Among the lines below, keep only those from the one containing "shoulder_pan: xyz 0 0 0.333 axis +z" through the one containing "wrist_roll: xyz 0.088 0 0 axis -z", and reproduce them exactly.

Provided data:
Start of Block
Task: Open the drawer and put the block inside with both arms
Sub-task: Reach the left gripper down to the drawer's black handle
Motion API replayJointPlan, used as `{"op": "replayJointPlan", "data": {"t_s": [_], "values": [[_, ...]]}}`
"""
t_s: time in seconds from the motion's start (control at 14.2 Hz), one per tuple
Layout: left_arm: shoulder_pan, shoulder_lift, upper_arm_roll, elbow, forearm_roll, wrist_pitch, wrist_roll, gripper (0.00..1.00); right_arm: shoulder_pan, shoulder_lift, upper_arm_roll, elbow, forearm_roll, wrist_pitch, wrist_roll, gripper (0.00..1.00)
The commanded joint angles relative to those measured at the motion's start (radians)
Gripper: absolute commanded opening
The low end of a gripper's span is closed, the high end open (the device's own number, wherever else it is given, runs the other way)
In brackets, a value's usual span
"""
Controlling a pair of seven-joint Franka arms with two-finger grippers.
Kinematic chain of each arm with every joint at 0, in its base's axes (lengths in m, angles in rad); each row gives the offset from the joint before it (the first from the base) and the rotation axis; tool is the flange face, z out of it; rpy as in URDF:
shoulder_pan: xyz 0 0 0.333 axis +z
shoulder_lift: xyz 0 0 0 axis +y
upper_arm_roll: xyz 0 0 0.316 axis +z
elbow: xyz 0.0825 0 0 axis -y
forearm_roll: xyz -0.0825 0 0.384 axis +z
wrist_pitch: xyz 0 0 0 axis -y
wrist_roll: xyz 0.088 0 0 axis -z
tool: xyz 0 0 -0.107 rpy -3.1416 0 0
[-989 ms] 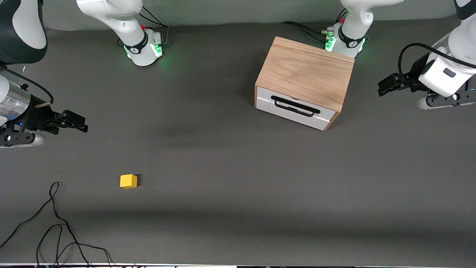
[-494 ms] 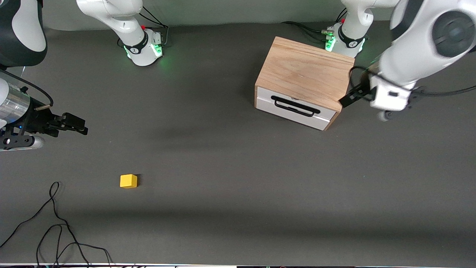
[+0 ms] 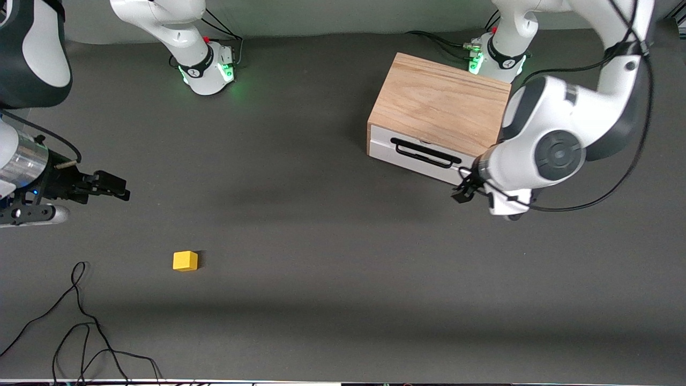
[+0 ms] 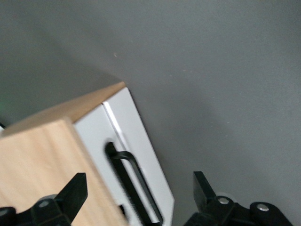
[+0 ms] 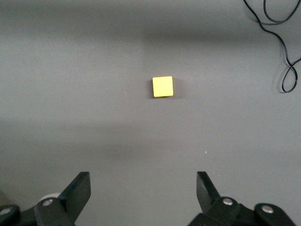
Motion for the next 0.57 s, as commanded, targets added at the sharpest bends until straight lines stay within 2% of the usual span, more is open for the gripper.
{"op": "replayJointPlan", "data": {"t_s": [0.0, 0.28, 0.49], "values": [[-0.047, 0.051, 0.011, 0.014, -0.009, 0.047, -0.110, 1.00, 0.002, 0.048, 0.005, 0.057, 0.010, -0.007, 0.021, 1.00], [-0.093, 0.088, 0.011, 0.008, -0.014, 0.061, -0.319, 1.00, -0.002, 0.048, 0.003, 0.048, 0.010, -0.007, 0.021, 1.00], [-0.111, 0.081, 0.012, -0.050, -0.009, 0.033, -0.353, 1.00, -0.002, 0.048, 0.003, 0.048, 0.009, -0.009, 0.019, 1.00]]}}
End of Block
Result for this task:
shoulder_pan: xyz 0 0 0.333 axis +z
shoulder_lift: xyz 0 0 0 axis +y
upper_arm_roll: xyz 0 0 0.316 axis +z
elbow: xyz 0.0825 0 0 axis -y
forearm_roll: xyz -0.0825 0 0.384 axis +z
wrist_pitch: xyz 0 0 0 axis -y
wrist_roll: xyz 0.088 0 0 axis -z

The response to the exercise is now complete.